Web scraping and utilizing various APIs are great ways to collect data from websites and applications that can later be used in data analytics. There is a company called HiQ that is well known for web scraping. HiQ crawls various “Public” websites to collect data and provide analytics for companies on their employees. They help companies find top talent using sites data like Linkedin, and other public sources to gain the information needed in their algorithms.
However, they ran into legal issues when Linkedin asked them to cease and desist as well as put in certain technical methods to slow down HiQ’s web crawlers. HiQ subsequently sued Linkedin and won! The judge said as long as the data was public, it was ok to scrape!
Image from commit strip (Here)
Web scraping typically requires a complex understanding of HTTP requests, faking headers, complex Regex statements, HTML parsers, and database management skills.
There are programming languages that make this much easier such as Python. This is because Python offers libraries like Scrapy and BeautifulSoup that make scraping and parsing HTML easier than old school web scrapers.

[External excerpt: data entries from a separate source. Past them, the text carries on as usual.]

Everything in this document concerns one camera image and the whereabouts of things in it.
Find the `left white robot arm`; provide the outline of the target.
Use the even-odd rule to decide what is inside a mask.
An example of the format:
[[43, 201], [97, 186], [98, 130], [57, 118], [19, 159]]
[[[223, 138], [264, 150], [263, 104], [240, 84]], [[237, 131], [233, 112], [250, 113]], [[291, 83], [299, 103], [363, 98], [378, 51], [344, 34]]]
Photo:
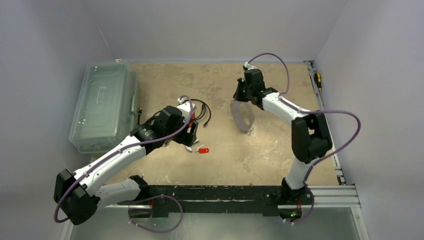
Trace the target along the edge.
[[196, 108], [196, 104], [189, 101], [166, 106], [158, 115], [136, 125], [123, 141], [94, 162], [73, 172], [60, 171], [54, 185], [53, 220], [80, 225], [108, 205], [125, 201], [138, 205], [146, 203], [149, 191], [143, 187], [146, 182], [142, 177], [136, 175], [114, 184], [106, 182], [168, 142], [192, 146], [197, 139], [198, 122], [193, 117]]

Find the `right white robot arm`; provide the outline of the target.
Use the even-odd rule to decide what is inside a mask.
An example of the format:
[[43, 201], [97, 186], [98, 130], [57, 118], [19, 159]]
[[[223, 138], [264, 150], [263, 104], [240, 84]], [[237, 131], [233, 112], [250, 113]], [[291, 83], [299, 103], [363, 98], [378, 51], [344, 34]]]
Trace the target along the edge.
[[314, 164], [333, 147], [325, 115], [304, 111], [285, 100], [276, 89], [265, 86], [263, 73], [253, 67], [244, 68], [244, 76], [237, 80], [233, 99], [235, 102], [252, 103], [290, 127], [294, 160], [281, 182], [279, 198], [288, 204], [294, 203], [305, 192]]

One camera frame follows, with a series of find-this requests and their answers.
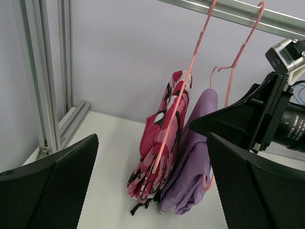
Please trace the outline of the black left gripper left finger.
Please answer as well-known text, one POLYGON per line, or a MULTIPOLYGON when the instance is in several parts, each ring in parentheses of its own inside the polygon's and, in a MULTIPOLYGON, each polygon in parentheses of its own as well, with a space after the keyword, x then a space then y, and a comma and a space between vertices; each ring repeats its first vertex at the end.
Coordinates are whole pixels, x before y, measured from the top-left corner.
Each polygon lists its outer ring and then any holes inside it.
POLYGON ((0 175, 2 229, 75 229, 97 156, 92 134, 0 175))

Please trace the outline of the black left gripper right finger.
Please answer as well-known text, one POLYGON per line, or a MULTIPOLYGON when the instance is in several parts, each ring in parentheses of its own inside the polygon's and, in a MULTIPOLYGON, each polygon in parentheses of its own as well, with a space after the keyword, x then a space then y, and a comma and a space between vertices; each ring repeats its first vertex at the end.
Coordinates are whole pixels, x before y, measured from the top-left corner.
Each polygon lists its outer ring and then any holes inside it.
POLYGON ((230 229, 303 229, 305 173, 239 148, 216 134, 208 153, 230 229))

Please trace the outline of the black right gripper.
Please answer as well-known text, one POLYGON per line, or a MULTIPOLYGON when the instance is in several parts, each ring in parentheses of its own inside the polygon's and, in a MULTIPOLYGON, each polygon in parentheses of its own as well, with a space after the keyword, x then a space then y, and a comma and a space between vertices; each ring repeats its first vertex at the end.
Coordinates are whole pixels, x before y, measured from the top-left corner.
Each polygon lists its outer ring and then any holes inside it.
POLYGON ((305 81, 296 81, 279 95, 268 96, 271 107, 265 114, 262 91, 262 86, 253 84, 239 101, 196 118, 189 128, 206 137, 214 133, 242 149, 252 148, 255 153, 266 150, 271 142, 303 153, 305 81))

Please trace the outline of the pink wire hanger lilac trousers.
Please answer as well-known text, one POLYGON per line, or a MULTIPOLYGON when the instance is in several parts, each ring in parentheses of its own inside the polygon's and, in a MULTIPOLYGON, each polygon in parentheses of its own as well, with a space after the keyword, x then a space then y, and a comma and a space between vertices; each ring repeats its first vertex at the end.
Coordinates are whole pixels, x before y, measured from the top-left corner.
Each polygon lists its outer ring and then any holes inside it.
MULTIPOLYGON (((216 0, 213 0, 212 5, 209 8, 208 16, 207 16, 207 19, 206 19, 206 22, 205 22, 205 25, 204 25, 204 28, 203 28, 203 32, 205 32, 205 30, 206 30, 206 27, 207 27, 207 25, 209 23, 209 20, 210 20, 210 17, 212 15, 212 12, 214 10, 214 7, 216 5, 216 2, 217 2, 216 0)), ((214 69, 212 70, 212 73, 211 73, 211 76, 210 76, 210 88, 208 90, 206 90, 206 91, 208 92, 208 95, 212 95, 212 94, 216 95, 216 92, 214 90, 212 90, 212 80, 213 80, 213 73, 214 73, 214 71, 217 70, 219 72, 222 69, 231 69, 230 78, 229 78, 229 82, 228 82, 228 86, 227 86, 227 92, 226 92, 224 107, 227 107, 227 105, 228 105, 228 100, 229 100, 229 95, 230 95, 231 84, 232 84, 232 80, 233 80, 233 75, 234 75, 235 67, 236 67, 236 65, 237 65, 237 63, 238 63, 238 61, 240 59, 240 56, 242 55, 242 53, 243 53, 247 43, 249 42, 253 32, 255 31, 255 29, 256 29, 260 19, 262 18, 262 15, 263 15, 263 12, 264 12, 264 9, 265 9, 265 2, 262 1, 257 6, 260 7, 259 15, 258 15, 258 17, 256 19, 256 22, 255 22, 254 26, 252 27, 252 29, 250 31, 248 37, 246 38, 245 42, 242 44, 242 46, 241 46, 241 48, 240 48, 236 58, 234 59, 232 65, 231 66, 227 66, 227 67, 217 67, 217 66, 215 66, 214 69)), ((207 103, 207 108, 208 108, 207 111, 212 111, 212 112, 215 111, 214 108, 216 108, 216 106, 212 102, 208 102, 207 103)), ((211 164, 209 164, 209 172, 207 172, 208 171, 207 170, 207 171, 205 171, 203 173, 203 191, 204 192, 208 191, 212 187, 212 185, 214 183, 214 178, 215 177, 214 177, 214 174, 213 174, 212 178, 210 178, 210 175, 209 175, 210 170, 211 170, 211 164), (207 178, 210 178, 208 185, 206 184, 207 178)))

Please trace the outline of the pink wire hanger camouflage trousers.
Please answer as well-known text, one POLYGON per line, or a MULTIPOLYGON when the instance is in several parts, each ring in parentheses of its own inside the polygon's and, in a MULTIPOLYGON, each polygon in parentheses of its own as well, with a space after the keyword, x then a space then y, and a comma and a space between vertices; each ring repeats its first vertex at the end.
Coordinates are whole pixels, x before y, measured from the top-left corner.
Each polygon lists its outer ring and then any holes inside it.
POLYGON ((182 95, 183 95, 183 92, 184 92, 186 83, 187 83, 187 81, 188 81, 189 74, 190 74, 191 69, 192 69, 192 67, 193 67, 195 58, 196 58, 197 53, 198 53, 198 51, 199 51, 200 44, 201 44, 201 42, 202 42, 202 39, 203 39, 205 30, 206 30, 206 28, 207 28, 207 26, 208 26, 210 17, 212 16, 213 10, 214 10, 215 5, 216 5, 216 2, 217 2, 217 0, 213 0, 213 1, 212 1, 212 4, 211 4, 211 6, 210 6, 210 8, 209 8, 209 10, 208 10, 207 19, 206 19, 206 21, 205 21, 204 27, 203 27, 203 29, 202 29, 202 31, 201 31, 201 33, 200 33, 200 35, 199 35, 199 38, 198 38, 198 40, 197 40, 196 47, 195 47, 195 50, 194 50, 194 52, 193 52, 192 60, 191 60, 190 65, 189 65, 189 67, 188 67, 187 73, 186 73, 186 75, 185 75, 185 79, 184 79, 184 81, 183 81, 183 84, 182 84, 180 93, 179 93, 179 95, 178 95, 178 97, 177 97, 177 101, 176 101, 176 104, 175 104, 175 106, 174 106, 174 110, 173 110, 173 113, 172 113, 172 115, 171 115, 170 121, 169 121, 169 123, 168 123, 168 126, 167 126, 167 129, 166 129, 164 138, 163 138, 163 142, 162 142, 160 151, 159 151, 159 153, 158 153, 158 155, 157 155, 156 161, 155 161, 154 166, 153 166, 153 169, 152 169, 152 174, 155 174, 155 172, 156 172, 156 170, 157 170, 157 167, 158 167, 158 165, 159 165, 159 162, 160 162, 160 160, 161 160, 161 157, 162 157, 162 154, 163 154, 163 150, 164 150, 164 148, 165 148, 165 144, 166 144, 166 141, 167 141, 169 132, 170 132, 170 127, 171 127, 171 125, 172 125, 172 123, 173 123, 173 120, 174 120, 176 111, 177 111, 177 109, 178 109, 180 100, 181 100, 181 98, 182 98, 182 95))

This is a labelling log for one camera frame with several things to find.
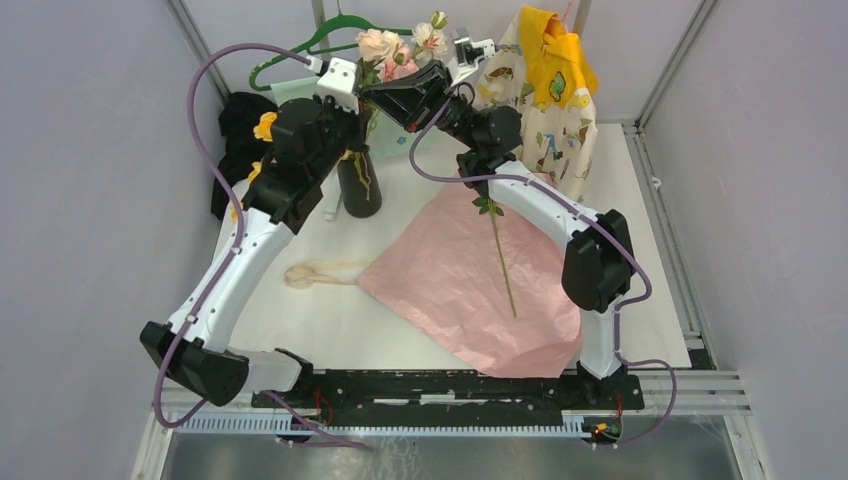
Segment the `pink peach flower stem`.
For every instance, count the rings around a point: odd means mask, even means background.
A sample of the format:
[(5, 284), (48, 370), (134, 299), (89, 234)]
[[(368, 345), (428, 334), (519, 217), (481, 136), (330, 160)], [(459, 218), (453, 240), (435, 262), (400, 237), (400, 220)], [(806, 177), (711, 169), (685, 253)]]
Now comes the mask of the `pink peach flower stem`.
[(506, 258), (504, 255), (503, 246), (500, 238), (500, 228), (498, 224), (498, 219), (502, 218), (505, 215), (505, 212), (496, 201), (484, 196), (478, 196), (472, 201), (472, 204), (478, 209), (479, 215), (487, 215), (490, 220), (498, 261), (503, 276), (504, 287), (509, 302), (509, 309), (512, 316), (516, 318), (518, 316), (518, 312), (515, 304), (511, 279), (509, 275), (509, 268), (507, 266)]

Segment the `yellow rose stem bunch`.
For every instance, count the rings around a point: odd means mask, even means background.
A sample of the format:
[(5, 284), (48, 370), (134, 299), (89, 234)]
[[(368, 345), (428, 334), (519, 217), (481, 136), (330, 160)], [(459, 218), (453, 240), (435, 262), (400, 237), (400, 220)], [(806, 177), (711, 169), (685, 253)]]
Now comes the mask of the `yellow rose stem bunch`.
[(270, 124), (275, 118), (274, 110), (263, 107), (238, 114), (227, 124), (222, 171), (232, 188), (249, 178), (255, 171), (254, 164), (260, 163), (270, 148)]

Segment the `pink wrapping paper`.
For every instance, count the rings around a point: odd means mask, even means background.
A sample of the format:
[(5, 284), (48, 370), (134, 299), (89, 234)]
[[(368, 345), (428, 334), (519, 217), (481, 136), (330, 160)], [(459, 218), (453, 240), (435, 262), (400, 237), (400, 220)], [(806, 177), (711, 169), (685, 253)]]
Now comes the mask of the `pink wrapping paper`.
[(554, 378), (583, 344), (580, 314), (560, 285), (564, 255), (511, 209), (498, 219), (518, 316), (504, 287), (477, 194), (446, 184), (359, 276), (377, 301), (468, 366), (501, 378)]

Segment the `beige printed ribbon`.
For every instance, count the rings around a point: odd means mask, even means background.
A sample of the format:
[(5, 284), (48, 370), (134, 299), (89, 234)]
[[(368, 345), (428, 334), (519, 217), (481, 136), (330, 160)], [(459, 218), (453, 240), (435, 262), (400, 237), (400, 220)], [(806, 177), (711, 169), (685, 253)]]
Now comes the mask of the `beige printed ribbon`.
[(338, 272), (363, 272), (373, 263), (372, 259), (348, 261), (316, 261), (290, 266), (282, 275), (283, 283), (294, 289), (308, 289), (317, 284), (354, 286), (358, 276), (344, 279)]

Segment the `cream pink rose stem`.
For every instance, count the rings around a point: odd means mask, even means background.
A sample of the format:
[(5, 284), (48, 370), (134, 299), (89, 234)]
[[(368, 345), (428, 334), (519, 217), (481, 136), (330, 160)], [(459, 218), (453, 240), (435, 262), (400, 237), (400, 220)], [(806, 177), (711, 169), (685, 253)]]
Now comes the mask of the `cream pink rose stem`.
[(409, 40), (401, 36), (404, 46), (380, 69), (382, 83), (410, 76), (432, 60), (445, 59), (449, 53), (444, 31), (447, 25), (447, 14), (436, 11), (428, 21), (412, 29)]

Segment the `single cream rose stem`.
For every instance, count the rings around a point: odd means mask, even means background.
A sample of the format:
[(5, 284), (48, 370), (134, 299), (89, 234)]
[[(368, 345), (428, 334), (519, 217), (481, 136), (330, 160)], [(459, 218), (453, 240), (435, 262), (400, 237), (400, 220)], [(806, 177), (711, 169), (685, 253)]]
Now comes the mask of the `single cream rose stem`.
[[(361, 67), (359, 87), (365, 88), (382, 83), (380, 69), (404, 46), (401, 36), (389, 30), (368, 29), (360, 32), (356, 40), (360, 54), (358, 65)], [(371, 177), (367, 171), (366, 154), (357, 152), (354, 155), (353, 165), (358, 181), (365, 189), (365, 199), (369, 201)]]

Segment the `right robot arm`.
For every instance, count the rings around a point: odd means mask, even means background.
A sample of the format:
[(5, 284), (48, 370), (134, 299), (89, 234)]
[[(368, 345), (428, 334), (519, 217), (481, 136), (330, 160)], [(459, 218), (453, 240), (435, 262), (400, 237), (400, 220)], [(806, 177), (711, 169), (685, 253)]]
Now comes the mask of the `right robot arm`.
[(614, 377), (627, 372), (621, 310), (633, 277), (645, 274), (627, 220), (616, 210), (598, 213), (537, 177), (513, 154), (522, 140), (520, 113), (511, 106), (478, 109), (458, 87), (448, 68), (432, 61), (409, 77), (363, 87), (358, 96), (419, 138), (437, 128), (465, 145), (454, 182), (514, 210), (561, 248), (561, 285), (584, 328), (578, 396), (602, 408), (617, 396)]

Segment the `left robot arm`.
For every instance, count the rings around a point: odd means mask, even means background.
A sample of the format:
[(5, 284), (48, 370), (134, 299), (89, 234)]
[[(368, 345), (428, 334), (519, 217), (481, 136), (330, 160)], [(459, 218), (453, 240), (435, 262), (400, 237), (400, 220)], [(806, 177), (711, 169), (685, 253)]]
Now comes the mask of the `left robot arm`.
[(272, 147), (250, 184), (237, 224), (185, 302), (163, 323), (149, 322), (140, 341), (159, 371), (216, 406), (242, 392), (275, 391), (290, 407), (306, 405), (314, 381), (306, 363), (284, 350), (231, 346), (240, 315), (271, 262), (322, 200), (322, 185), (342, 154), (364, 143), (357, 98), (296, 98), (272, 123)]

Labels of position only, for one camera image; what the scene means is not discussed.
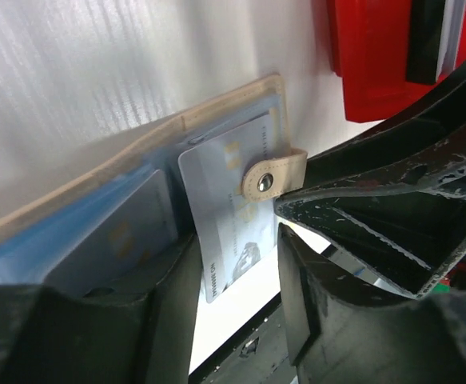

However, it still requires proper design and a decent understanding of programming and website architecture.
Let’s say your team does not have programming skills. That is ok! One of our team members recently gave a webinar at Loyola University to demonstrate how to scrape web pages without programming. Instead, Google sheets offer several useful functions that can help scrape web data. If you would like to see the video of our webinar it is below. If not, you can continue to read and figure out how to use Google Sheets to scrape websites.
Google Sheet Functions For Web Scraping
The functions you can use for web scraping with google sheets are:
All of these functions will scrape websites based off of different parameters provided to the function.
Web Scraping With ImportFeed
The ImportFeed Google Sheet function is one of the easier functions to use. It only requires access to Google Sheets and a URL for a rss feed. This is a feed that is typically associated with a blog.
For instance, you could use our RSS feed “http://www.acheronanalytics.com/2/feed".
How do you use this function? An example is given below.
That is all that is needed! There are some other tips and tricks that can help clean up the data feed as you will get more than just one column of information. For now, this is a great start at web scraping.
Do The Google Sheet Import Functions Update?
All of these import function automatically update data every 2 hours. A trigger function can be set to increase the cadence of updates. However this requires more programming.
This is it in this case! From here, it is all about how your team uses it! Make sure you engineer a solid data scraping system.
The picture above is an example of of using the ImportFeed function.
Web Scraping With ImportXML
The ImportXML function in Google Sheets is used to pull out specific data points using HTML ids, and classes. This requires some understanding of HTML and parsing XML. This can be a little frustrating. So we created a step by step for web scraping for HTML.
Here are some examples from an EventBrite page.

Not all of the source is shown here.